Assignment — All lines from the one with "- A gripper" through the last are to be given again exactly as they stand in the data below, and only those.
------------
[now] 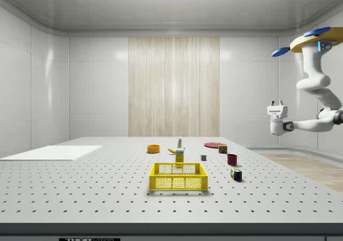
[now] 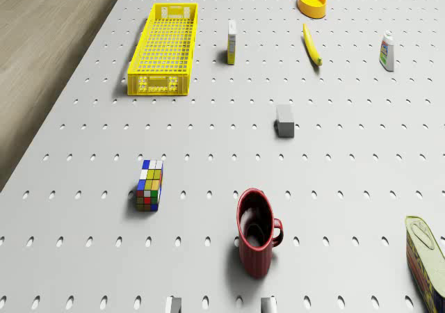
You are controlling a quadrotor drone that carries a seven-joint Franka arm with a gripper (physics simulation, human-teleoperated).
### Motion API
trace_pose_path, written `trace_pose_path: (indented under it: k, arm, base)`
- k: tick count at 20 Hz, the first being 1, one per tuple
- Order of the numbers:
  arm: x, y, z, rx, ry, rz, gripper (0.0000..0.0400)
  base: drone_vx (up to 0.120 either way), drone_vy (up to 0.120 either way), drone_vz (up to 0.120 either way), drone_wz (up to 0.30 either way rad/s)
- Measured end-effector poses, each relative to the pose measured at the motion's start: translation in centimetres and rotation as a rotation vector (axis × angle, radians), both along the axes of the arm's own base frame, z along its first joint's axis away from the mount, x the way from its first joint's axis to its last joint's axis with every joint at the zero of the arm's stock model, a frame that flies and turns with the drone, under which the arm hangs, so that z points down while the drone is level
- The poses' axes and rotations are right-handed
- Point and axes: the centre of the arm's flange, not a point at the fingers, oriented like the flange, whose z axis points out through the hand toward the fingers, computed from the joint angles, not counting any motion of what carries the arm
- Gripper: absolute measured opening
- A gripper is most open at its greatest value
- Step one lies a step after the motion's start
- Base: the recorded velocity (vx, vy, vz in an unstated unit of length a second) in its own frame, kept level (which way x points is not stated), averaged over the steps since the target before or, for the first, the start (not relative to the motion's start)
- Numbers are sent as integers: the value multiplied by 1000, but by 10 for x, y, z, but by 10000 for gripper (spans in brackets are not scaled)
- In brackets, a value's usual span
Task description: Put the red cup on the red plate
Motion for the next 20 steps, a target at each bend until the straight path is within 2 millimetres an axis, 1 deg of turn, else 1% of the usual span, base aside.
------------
Result of the task —
- A gripper is most open at its greatest value
- Step one lies a step after the motion's start
- Base: the recorded velocity (vx, vy, vz in an unstated unit of length a second) in its own frame, kept level (which way x points is not stated), averaged over the steps since the target before or, for the first, the start (not relative to the motion's start)
- Numbers are sent as integers: the value multiplied by 1000, but by 10 for x, y, z, but by 10000 for gripper (spans in brackets are not scaled)
- In brackets, a value's usual span
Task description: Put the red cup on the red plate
Motion for the next 20 steps, a target at each bend until the straight path is within 2 millimetres an axis, 1 deg of turn, else 1% of the usual span, base aside.

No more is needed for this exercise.